Posté par Arnaud Pelletier le 11 mai 2009

Le poste de Haut Responsable à l’Intelligence économique créé par Dominique de Villepin quand il était Premier Ministre, est désormais vacant.
L'avenir de l'intelligence économique après  le départ d'Alain Juillet Le départ d’Alain Juillet marque la fin d’une étape dans le processus de développement de l’intelligence économique en France. Le repositionnement de cette fonction au Ministère de l’Economie a été évoqué et semble une idée logique étant donné la place déterminante qu’occupe ce ministère dans l’administration du pays.

Mais la nomination d’un inspecteur général des Finances à ce poste est une démarche difficile car il reste à trouver la personne bien câblée au sein d’une corporation qui n’a pas la réputation de s’être remise en question sur la manière de penser la stratégie de puissance de la France. Alain Juillet fut le premier à le constater en rencontrant les représentants de la haute administration des Finances au début de son mandat. Ces derniers lui rappelèrent leur façon de penser en indiquant qu’il n’y avait pas plus de deux ou trois gros dossiers par an à traiter en matière d’intérêt national. Cette sentence était sans appel. Elle signifiait que la marge de manœuvre du nouvel HRIE allait être très étroite entre les sherpas de l’Elysée et les directeurs de cabinet des grands ministères qui se firent très vite représentés par des seconds couteaux dans les réunions interministérielles où étaient évoqués les dossiers à consonance intelligence économique.

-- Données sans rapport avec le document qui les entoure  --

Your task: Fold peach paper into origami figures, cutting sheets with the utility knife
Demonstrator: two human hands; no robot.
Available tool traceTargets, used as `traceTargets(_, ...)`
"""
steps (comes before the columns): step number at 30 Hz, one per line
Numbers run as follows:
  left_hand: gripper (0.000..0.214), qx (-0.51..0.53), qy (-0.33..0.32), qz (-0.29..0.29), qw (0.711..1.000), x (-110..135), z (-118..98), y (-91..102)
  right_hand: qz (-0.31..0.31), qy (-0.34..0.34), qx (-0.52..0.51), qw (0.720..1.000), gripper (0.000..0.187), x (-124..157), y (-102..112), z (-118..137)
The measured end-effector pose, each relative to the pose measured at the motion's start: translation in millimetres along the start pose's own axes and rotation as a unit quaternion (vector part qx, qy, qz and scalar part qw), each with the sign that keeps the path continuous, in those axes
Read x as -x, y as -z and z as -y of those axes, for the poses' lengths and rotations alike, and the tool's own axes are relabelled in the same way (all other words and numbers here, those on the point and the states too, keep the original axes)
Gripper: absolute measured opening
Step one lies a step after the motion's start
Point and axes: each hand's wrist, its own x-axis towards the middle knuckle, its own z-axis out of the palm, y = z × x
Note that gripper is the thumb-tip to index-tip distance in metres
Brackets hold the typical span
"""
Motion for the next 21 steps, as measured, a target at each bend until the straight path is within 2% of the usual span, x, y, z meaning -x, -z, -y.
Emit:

Dans le passé, la tentative d’installer le pilotage de l’intelligence économique à Bercy donna lieu à deux précédents. Le recentrage de l’intelligence économique à Bercy avait déjà été tenté en 1995 quand Jean Arthuis dirigeait ce ministère dans le gouvernement Juppé. Cette première tentative fut en fait une régression puisqu’elle se substituait à la création du Comité pour la Sécurité et la Compétitivité économique, structure présidée par Edouard Balladur quand il était à Matignon. Lorsque Nicolas Sarkozy devint ministre de l’économie et des finances en 2004, il signa une lettre de mission pour le moins originale en nommant auprès de lui François Asselineau, membre du corps de l’Inspection générale des finances comme responsable de l’intelligence économique.

Pour la première fois apparaissait l’embryon d’une vision stratégique sur l’approche géoéconomique du monde et la prise en compte des stratégies d’accroissement de puissance des pays concurrents. Les directives  fixées dans cette lettre ne furent jamais appliquée dans les faits. Le changement d’attribution ministérielle de Nicolas Sarkozy aboutit à la marginalisation de François Asselineau qui, dépité, quitta son poste sans avoir pu passer à l’action. « Jamais deux sans trois ? » dit le proverbe ? Telle est la question. Malgré les bouleversements générés par la crise du système capitaliste anglo-saxon et les nouvelles tensions géoéconomiques avec les puissances montantes comme la Chine, la Russie et l’Inde, la perception des rapports de force reste encore très traditionnelle dans la haute administration française. Cette dernière doute encore de la pertinence, voire de la légitimité du passage à un véritable processus de management de l’information pour conduire la politique économique de la France dans un monde de plus en plus incertain et conflictuel.  Autrement dit, à moins d’un miracle, il n’y pas grand-chose à attendre d’un repositionnement de l’IE à Bercy.

Le bilan d’Alain Juillet résume bien les contradictions du système. L’Etat a initié une sensibilisation à l’IE à des niveaux de décision intermédiaires de plusieurs ministères. La sécurité économique est aujourd’hui prise en compte de manière pertinente par le Ministère de l’Intérieur. Des ministères techniques comme l’agriculture ont intégré l’intelligence économique au suivi de dossiers sensibles. Certains groupes de travail initiés par Alain Juillet ont abordé des problématiques nouvelles dans le domaine des sources ouvertes comme la manipulation et l’influence. L’intelligence territoriale est en cours de développement à travers la démarche expérimentale des pôles de compétitivité.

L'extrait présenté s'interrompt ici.